- _To do_:
Look through the listing below for the line containing "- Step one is". Copy it and each line after it up to and including the line containing "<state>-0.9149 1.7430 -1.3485", exactly, leaving out pictures.

----- Supplied data -----

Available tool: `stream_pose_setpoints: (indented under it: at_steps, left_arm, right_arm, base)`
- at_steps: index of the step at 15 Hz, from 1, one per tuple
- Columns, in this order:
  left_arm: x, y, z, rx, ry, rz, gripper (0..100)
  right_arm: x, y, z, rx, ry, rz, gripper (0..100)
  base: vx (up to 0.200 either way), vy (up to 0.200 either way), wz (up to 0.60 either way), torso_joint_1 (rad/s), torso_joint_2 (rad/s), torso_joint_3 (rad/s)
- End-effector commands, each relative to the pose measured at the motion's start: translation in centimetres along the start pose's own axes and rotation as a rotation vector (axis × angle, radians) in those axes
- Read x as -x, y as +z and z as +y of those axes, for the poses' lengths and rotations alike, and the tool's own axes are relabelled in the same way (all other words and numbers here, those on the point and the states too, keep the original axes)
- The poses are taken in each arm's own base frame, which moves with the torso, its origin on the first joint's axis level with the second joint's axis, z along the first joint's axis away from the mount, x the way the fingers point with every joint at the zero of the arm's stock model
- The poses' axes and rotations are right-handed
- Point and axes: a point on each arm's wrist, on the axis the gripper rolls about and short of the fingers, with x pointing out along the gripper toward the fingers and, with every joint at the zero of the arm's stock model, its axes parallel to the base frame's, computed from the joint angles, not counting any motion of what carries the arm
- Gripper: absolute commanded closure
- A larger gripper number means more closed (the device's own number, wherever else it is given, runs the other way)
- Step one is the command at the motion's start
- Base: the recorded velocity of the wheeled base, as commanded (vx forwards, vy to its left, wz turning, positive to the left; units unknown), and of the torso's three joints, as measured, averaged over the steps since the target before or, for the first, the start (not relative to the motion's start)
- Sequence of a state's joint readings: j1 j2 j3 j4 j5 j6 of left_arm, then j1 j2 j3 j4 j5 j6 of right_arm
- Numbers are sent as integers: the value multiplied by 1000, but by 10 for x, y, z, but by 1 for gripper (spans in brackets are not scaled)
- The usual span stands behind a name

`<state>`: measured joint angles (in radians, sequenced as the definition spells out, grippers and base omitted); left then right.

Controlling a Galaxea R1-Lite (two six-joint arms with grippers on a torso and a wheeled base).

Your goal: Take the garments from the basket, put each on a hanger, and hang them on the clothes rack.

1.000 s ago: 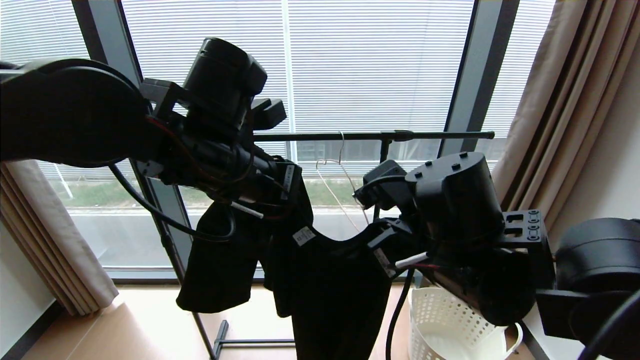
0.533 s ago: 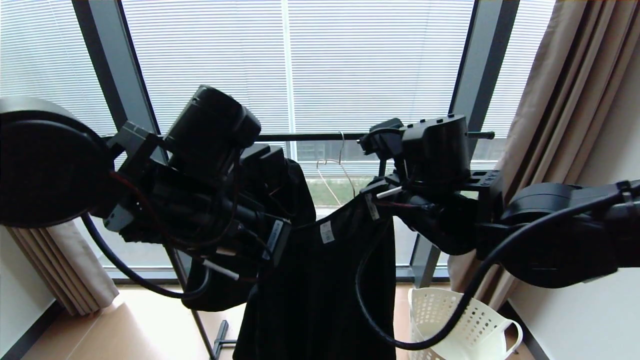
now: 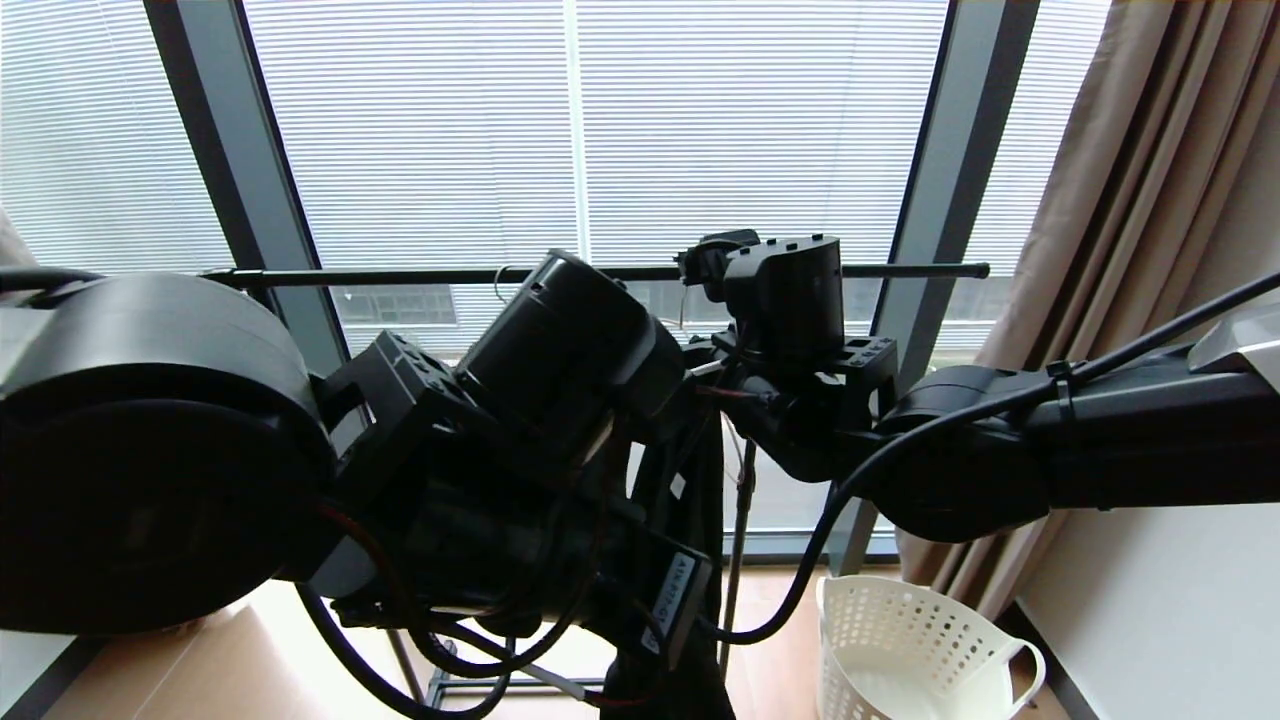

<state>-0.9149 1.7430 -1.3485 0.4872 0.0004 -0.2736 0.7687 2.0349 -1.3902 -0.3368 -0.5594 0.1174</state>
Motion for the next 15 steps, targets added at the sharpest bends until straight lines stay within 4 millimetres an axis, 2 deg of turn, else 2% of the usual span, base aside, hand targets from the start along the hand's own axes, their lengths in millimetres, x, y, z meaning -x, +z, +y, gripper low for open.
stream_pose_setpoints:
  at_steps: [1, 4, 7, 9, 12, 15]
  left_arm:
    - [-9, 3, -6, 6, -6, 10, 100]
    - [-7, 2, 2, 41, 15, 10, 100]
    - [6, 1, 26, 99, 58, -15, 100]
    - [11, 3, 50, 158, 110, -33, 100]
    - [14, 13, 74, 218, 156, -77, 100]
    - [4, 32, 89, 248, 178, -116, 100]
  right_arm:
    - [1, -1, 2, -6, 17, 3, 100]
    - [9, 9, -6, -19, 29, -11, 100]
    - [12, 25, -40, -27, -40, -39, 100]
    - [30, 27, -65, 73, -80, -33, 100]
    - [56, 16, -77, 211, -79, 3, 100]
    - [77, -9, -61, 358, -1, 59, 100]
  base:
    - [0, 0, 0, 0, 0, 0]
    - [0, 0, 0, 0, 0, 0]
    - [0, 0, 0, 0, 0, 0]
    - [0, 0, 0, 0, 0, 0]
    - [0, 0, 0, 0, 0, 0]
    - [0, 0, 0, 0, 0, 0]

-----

- _Reply to the task_:
- Step one is the command at the motion's start
- Base: the recorded velocity of the wheeled base, as commanded (vx forwards, vy to its left, wz turning, positive to the left; units unknown), and of the torso's three joints, as measured, averaged over the steps since the target before or, for the first, the start (not relative to the motion's start)
- Sequence of a state's joint readings: j1 j2 j3 j4 j5 j6 of left_arm, then j1 j2 j3 j4 j5 j6 of right_arm
- Numbers are sent as integers: the value multiplied by 1000, but by 10 for x, y, z, but by 1 for gripper (spans in brackets are not scaled)
- The usual span stands behind a name

`<state>`: measured joint angles (in radians, sequenced as the definition spells out, grippers and base omitted); left then right.

Controlling a Galaxea R1-Lite (two six-joint arms with grippers on a torso and a wheeled base).

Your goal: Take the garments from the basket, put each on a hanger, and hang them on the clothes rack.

1.000 s ago: 
0.533 s ago: 
now: 

<state>-0.9149 1.7430 -1.3485 0.4872 0.0004 -0.2736 0.7687 2.0349 -1.3902 -0.3368 -0.5594 0.1174</state>

This finishes the output for the exercise.